Dragonfly41, thanks for the update of the Florida story. I am searching for more information as it becomes available. Our eldest daughter is a teacher and her hubby is a cop so this story has family interest for me.
If the State of Florida attempts to raid the retirement fund to bail out the hurting 'slush fund (state liquidity fund)', state employees might finally awaken to the dire straights our economy is in...maybe.

River, I have a sister-in-law and a brother in California and I'm afraid they will soon be in a similar situation. The State of California is going to start losing mucho dinero from the housing situation soon if not already. It's an expensive place to live when things are normal. Under stress, it's all the worse.

The mortgage scam is pervasive. The big banks are infected, the pension plans are infected, and insurance companies' funds are caught up in it ...

As I understand it when we went off the gold standard we sort of sneakily substituted oil as a new sort of specie to back the fiat, or more specifically the annual increasing volume of oil. When that ended the value of the U.S. currency, predicated on this volume meeting demand, began to drop.

Things with utility are best in these days - I don't know what I'd do with a chunk of money to manage for income and growth in these days - its a total minefield and who knows where the nuclear waste will pop up as those on the hook squirm around trying to find a way out of their predicament.
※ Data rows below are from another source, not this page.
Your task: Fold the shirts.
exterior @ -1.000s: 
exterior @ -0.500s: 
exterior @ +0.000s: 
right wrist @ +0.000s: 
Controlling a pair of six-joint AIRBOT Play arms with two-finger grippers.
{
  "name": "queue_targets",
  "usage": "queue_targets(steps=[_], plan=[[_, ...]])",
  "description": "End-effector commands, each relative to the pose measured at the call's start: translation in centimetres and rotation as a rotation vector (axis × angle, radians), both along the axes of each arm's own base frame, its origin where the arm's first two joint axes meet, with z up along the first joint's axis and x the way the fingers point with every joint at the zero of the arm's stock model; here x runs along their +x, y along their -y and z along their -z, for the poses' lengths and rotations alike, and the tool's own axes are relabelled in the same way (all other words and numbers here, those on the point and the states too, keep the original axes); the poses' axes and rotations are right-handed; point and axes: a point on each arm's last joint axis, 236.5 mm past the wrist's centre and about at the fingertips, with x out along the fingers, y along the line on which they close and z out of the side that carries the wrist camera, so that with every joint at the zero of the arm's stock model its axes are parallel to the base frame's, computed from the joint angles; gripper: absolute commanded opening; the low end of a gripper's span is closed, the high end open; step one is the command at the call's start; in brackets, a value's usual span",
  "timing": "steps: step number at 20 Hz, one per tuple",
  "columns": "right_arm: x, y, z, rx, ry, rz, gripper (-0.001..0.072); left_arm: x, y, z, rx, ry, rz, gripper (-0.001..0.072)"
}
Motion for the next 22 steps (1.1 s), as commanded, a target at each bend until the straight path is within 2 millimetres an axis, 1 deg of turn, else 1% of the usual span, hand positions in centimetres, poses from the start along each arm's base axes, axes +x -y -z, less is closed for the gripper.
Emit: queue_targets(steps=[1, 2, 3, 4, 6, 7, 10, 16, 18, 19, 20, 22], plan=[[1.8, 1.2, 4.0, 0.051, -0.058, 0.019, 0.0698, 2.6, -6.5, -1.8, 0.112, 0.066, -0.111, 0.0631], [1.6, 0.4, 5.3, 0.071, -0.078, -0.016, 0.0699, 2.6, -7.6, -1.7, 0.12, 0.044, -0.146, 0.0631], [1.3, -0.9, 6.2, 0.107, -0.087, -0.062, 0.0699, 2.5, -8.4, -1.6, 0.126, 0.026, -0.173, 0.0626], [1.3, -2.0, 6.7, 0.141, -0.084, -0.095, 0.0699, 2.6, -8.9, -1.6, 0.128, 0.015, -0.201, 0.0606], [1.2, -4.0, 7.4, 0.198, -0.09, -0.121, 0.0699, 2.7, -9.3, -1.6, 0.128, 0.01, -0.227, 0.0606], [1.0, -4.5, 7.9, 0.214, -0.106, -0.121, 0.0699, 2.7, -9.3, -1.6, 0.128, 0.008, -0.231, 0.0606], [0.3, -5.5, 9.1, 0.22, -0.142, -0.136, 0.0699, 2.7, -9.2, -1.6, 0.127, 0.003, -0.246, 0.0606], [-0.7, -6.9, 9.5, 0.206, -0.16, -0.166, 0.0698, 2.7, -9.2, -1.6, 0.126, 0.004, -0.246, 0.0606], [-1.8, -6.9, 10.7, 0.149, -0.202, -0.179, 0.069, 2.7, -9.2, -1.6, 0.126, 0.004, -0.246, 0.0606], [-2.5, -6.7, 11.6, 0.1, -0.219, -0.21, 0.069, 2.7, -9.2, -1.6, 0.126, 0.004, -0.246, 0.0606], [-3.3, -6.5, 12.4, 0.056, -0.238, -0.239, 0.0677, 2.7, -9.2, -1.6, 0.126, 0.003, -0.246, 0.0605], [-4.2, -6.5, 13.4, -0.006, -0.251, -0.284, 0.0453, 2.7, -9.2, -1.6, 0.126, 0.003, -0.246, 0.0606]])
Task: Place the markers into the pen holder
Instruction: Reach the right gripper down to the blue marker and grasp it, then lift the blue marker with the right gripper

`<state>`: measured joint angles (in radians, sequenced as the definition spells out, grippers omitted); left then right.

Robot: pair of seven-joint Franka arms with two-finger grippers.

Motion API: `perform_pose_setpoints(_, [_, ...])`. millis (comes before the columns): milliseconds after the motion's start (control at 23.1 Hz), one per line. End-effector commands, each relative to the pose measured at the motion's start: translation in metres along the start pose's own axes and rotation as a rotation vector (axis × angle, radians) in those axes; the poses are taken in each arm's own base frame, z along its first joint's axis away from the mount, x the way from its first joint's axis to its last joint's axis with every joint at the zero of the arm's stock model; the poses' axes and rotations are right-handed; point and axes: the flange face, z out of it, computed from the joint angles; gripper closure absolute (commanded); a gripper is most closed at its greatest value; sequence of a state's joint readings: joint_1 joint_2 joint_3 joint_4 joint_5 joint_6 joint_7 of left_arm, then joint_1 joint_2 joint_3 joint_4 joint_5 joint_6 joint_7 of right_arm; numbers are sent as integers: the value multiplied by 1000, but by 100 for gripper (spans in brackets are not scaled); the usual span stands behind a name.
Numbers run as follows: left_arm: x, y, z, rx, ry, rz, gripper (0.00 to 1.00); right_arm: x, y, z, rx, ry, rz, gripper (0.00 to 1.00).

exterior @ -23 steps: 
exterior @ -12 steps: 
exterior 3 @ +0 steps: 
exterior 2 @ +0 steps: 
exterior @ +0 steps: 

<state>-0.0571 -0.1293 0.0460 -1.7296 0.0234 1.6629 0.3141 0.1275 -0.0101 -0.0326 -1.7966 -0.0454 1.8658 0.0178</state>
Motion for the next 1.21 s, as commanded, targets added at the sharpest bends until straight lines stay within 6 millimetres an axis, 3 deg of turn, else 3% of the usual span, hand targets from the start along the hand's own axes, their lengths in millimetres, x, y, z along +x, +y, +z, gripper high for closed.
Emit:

where did Don Sailorman go?

I don't post anymore, but I do read TOD. The Fed, in my opinion, has the power to avoid deflation--at the cost of increasing inflation. The effects of peak oil will be harsh, including many business failures and (over time) a huge increase in unemployment, but I think the Fed will try to accommodate to rising oil prices by pumping enough liquidity into the system to prevent a cascade of banks going broke and bringing down other financial institutions.

It is possible the economy could get stuck in a liquidity trap, when borrowing and lending dry up due to bleak economic expectations, but I think massive deficits by the federal government will result in a monetization of these deficits that will overwhelm the effects of any liquidity trap.

Hi Don, do you know anything about "The President's Working Group on Financial Markets"? I'd like to know more about them and what they really do.

I don't know anything about the president's working group on financial markets. Note that the president has very limited power to affect financial markets: The Fed creates monetary policy and Congress makes fiscal policy (taxing and spending by the federal government), subject to presidential veto.

Hi Don,
While agree that the Fed will pull out all the stops it has to mitigate what is taking place in the financial and housing markets over the short term, I'm not so sure it will be enough to pull the economy out of this rut over the long term.
What I see happening in the markets is unprecedented so there isn't much to go on to say what will happen either way. But the situation certainly looks bad, long term.
Paulson is playing a role as part of the president's working group by trying to get the SIV bailout going as well as the sub-prime bailout going. So far the SIV bailout is going nowhere. The sub-prime bailout is very interesting so far. What could he possibly be saying to these banks to make them want to rewrite these ARM terms?
Is he brow beating them? Offering them favors? Asking them politely? He has no leverage. Yet he wants to see results. My guess is the banks are humoring him. Pity the poor sucker who gets foreclosed on the week before the bank tells everyone else they've got 5 more years to pay at the intro rates. I'm sure that will go over real well.
Anyway, it's good to hear what you have to say.